WHAT THE TASK REQUIRES
Your answer must be the records, copied with no change.
..............................
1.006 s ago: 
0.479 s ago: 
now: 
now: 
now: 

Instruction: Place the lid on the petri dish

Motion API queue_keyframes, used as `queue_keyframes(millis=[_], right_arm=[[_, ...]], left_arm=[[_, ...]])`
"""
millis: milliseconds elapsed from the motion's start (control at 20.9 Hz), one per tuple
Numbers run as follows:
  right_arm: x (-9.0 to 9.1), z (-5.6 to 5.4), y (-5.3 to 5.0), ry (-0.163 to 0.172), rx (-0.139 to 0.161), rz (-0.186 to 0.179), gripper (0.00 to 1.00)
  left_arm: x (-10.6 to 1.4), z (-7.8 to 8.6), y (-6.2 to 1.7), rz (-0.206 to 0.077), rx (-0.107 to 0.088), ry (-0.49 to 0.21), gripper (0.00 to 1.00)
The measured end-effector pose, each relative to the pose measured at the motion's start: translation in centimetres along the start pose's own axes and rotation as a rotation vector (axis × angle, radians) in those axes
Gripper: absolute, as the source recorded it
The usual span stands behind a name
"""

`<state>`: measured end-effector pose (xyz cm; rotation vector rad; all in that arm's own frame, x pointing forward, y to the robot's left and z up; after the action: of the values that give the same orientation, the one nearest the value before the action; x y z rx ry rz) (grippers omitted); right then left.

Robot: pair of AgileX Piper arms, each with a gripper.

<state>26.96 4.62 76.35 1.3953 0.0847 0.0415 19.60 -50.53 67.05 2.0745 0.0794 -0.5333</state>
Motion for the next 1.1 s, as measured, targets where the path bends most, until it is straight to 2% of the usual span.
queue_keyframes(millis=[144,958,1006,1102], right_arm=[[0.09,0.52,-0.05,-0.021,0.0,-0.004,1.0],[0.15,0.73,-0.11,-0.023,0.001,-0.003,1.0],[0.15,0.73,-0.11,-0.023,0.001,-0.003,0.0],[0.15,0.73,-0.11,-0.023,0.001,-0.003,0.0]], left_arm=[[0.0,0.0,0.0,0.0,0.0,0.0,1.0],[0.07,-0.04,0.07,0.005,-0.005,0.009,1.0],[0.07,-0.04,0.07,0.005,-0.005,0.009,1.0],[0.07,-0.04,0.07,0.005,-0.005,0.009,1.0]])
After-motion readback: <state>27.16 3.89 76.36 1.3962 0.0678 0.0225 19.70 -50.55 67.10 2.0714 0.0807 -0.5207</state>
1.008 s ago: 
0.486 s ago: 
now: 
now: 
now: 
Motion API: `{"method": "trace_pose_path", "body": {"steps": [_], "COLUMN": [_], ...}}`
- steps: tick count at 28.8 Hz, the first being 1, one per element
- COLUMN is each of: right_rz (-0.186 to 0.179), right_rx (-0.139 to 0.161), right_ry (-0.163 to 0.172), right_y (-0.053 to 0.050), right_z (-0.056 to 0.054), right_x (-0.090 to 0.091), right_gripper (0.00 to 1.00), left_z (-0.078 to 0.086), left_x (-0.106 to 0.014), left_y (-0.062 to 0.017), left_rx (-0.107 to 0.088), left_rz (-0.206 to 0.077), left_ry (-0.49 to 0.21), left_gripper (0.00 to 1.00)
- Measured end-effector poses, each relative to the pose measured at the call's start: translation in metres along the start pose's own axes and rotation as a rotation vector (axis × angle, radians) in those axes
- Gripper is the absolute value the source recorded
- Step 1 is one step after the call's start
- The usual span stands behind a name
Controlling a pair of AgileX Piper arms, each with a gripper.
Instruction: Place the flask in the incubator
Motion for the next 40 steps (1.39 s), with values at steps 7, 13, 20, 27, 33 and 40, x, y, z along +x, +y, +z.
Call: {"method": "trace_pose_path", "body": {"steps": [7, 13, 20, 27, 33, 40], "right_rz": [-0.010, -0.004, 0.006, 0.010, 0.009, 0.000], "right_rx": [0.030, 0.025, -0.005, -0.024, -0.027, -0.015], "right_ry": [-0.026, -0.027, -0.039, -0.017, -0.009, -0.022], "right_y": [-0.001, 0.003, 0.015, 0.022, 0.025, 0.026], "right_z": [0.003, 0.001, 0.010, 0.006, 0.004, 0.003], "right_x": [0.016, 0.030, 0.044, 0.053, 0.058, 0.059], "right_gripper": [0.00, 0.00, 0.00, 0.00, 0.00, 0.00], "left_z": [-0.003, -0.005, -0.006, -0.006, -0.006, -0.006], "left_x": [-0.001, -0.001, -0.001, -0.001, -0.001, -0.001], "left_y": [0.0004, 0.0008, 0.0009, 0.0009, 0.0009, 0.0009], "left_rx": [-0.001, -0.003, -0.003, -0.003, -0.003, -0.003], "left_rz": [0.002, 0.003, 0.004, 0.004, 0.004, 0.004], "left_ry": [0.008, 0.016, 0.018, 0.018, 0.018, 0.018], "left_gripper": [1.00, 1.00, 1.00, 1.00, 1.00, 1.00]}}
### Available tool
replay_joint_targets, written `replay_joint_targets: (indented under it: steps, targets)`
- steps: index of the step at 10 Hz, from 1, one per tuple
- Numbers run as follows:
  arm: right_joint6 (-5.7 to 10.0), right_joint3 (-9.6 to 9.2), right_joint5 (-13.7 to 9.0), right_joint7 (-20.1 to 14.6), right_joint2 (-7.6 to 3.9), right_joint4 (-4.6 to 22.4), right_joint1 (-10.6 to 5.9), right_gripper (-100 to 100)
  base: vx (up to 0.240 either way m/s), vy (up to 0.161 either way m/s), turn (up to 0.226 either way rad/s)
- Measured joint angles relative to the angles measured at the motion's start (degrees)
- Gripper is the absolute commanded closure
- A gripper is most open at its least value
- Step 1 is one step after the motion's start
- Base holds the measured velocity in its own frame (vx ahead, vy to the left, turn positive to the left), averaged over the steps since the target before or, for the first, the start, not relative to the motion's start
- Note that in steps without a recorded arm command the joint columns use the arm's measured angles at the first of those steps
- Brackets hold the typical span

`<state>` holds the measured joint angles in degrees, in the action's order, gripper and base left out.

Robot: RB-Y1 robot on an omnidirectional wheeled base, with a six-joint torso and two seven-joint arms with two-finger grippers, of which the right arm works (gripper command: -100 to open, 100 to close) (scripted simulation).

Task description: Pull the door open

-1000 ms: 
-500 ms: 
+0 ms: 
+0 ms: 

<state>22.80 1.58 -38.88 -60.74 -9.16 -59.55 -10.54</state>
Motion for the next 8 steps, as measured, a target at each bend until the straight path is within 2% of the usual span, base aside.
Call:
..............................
YOUR RESPONSE
1.006 s ago: 
0.479 s ago: 
now: 
now: 
now: 

Instruction: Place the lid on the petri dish

Motion API queue_keyframes, used as `queue_keyframes(millis=[_], right_arm=[[_, ...]], left_arm=[[_, ...]])`
"""
millis: milliseconds elapsed from the motion's start (control at 20.9 Hz), one per tuple
Numbers run as follows:
  right_arm: x (-9.0 to 9.1), z (-5.6 to 5.4), y (-5.3 to 5.0), ry (-0.163 to 0.172), rx (-0.139 to 0.161), rz (-0.186 to 0.179), gripper (0.00 to 1.00)
  left_arm: x (-10.6 to 1.4), z (-7.8 to 8.6), y (-6.2 to 1.7), rz (-0.206 to 0.077), rx (-0.107 to 0.088), ry (-0.49 to 0.21), gripper (0.00 to 1.00)
The measured end-effector pose, each relative to the pose measured at the motion's start: translation in centimetres along the start pose's own axes and rotation as a rotation vector (axis × angle, radians) in those axes
Gripper: absolute, as the source recorded it
The usual span stands behind a name
"""

`<state>`: measured end-effector pose (xyz cm; rotation vector rad; all in that arm's own frame, x pointing forward, y to the robot's left and z up; after the action: of the values that give the same orientation, the one nearest the value before the action; x y z rx ry rz) (grippers omitted); right then left.

Robot: pair of AgileX Piper arms, each with a gripper.

<state>26.96 4.62 76.35 1.3953 0.0847 0.0415 19.60 -50.53 67.05 2.0745 0.0794 -0.5333</state>
Motion for the next 1.1 s, as measured, targets where the path bends most, until it is straight to 2% of the usual span.
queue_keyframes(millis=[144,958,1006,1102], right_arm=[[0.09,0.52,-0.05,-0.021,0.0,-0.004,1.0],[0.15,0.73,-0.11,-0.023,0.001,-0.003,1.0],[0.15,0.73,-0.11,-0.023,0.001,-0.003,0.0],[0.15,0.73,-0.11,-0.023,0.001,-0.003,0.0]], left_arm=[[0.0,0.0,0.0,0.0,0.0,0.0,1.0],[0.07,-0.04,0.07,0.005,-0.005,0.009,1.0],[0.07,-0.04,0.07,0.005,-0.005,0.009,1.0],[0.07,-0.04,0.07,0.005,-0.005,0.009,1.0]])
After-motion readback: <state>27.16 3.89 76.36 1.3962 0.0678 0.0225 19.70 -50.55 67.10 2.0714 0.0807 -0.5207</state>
1.008 s ago: 
0.486 s ago: 
now: 
now: 
now: 
Motion API: `{"method": "trace_pose_path", "body": {"steps": [_], "COLUMN": [_], ...}}`
- steps: tick count at 28.8 Hz, the first being 1, one per element
- COLUMN is each of: right_rz (-0.186 to 0.179), right_rx (-0.139 to 0.161), right_ry (-0.163 to 0.172), right_y (-0.053 to 0.050), right_z (-0.056 to 0.054), right_x (-0.090 to 0.091), right_gripper (0.00 to 1.00), left_z (-0.078 to 0.086), left_x (-0.106 to 0.014), left_y (-0.062 to 0.017), left_rx (-0.107 to 0.088), left_rz (-0.206 to 0.077), left_ry (-0.49 to 0.21), left_gripper (0.00 to 1.00)
- Measured end-effector poses, each relative to the pose measured at the call's start: translation in metres along the start pose's own axes and rotation as a rotation vector (axis × angle, radians) in those axes
- Gripper is the absolute value the source recorded
- Step 1 is one step after the call's start
- The usual span stands behind a name
Controlling a pair of AgileX Piper arms, each with a gripper.
Instruction: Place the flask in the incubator
Motion for the next 40 steps (1.39 s), with values at steps 7, 13, 20, 27, 33 and 40, x, y, z along +x, +y, +z.
Call: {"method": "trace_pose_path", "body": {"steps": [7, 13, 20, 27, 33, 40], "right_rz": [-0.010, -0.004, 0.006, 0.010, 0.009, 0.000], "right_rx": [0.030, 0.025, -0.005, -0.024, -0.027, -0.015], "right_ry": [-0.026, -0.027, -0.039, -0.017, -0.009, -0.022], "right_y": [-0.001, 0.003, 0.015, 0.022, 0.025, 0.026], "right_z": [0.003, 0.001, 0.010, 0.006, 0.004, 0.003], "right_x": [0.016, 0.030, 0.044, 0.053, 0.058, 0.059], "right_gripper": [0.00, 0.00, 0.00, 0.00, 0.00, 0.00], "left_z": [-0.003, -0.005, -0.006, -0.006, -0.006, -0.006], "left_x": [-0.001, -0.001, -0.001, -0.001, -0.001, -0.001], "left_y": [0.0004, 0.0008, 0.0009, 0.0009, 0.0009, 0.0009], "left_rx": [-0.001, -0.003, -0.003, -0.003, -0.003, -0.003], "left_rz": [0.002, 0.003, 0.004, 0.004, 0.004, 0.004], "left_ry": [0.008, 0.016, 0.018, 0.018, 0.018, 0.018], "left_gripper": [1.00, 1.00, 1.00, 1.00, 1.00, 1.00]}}
### Available tool
replay_joint_targets, written `replay_joint_targets: (indented under it: steps, targets)`
- steps: index of the step at 10 Hz, from 1, one per tuple
- Numbers run as follows:
  arm: right_joint6 (-5.7 to 10.0), right_joint3 (-9.6 to 9.2), right_joint5 (-13.7 to 9.0), right_joint7 (-20.1 to 14.6), right_joint2 (-7.6 to 3.9), right_joint4 (-4.6 to 22.4), right_joint1 (-10.6 to 5.9), right_gripper (-100 to 100)
  base: vx (up to 0.240 either way m/s), vy (up to 0.161 either way m/s), turn (up to 0.226 either way rad/s)
- Measured joint angles relative to the angles measured at the motion's start (degrees)
- Gripper is the absolute commanded closure
- A gripper is most open at its least value
- Step 1 is one step after the motion's start
- Base holds the measured velocity in its own frame (vx ahead, vy to the left, turn positive to the left), averaged over the steps since the target before or, for the first, the start, not relative to the motion's start
- Note that in steps without a recorded arm command the joint columns use the arm's measured angles at the first of those steps
- Brackets hold the typical span

`<state>` holds the measured joint angles in degrees, in the action's order, gripper and base left out.

Robot: RB-Y1 robot on an omnidirectional wheeled base, with a six-joint torso and two seven-joint arms with two-finger grippers, of which the right arm works (gripper command: -100 to open, 100 to close) (scripted simulation).

Task description: Pull the door open

-1000 ms: 
-500 ms: 
+0 ms: 
+0 ms: 

<state>22.80 1.58 -38.88 -60.74 -9.16 -59.55 -10.54</state>
Motion for the next 8 steps, as measured, a target at each bend until the straight path is within 2% of the usual span, base aside.
Call:

Nothing else is part of this output.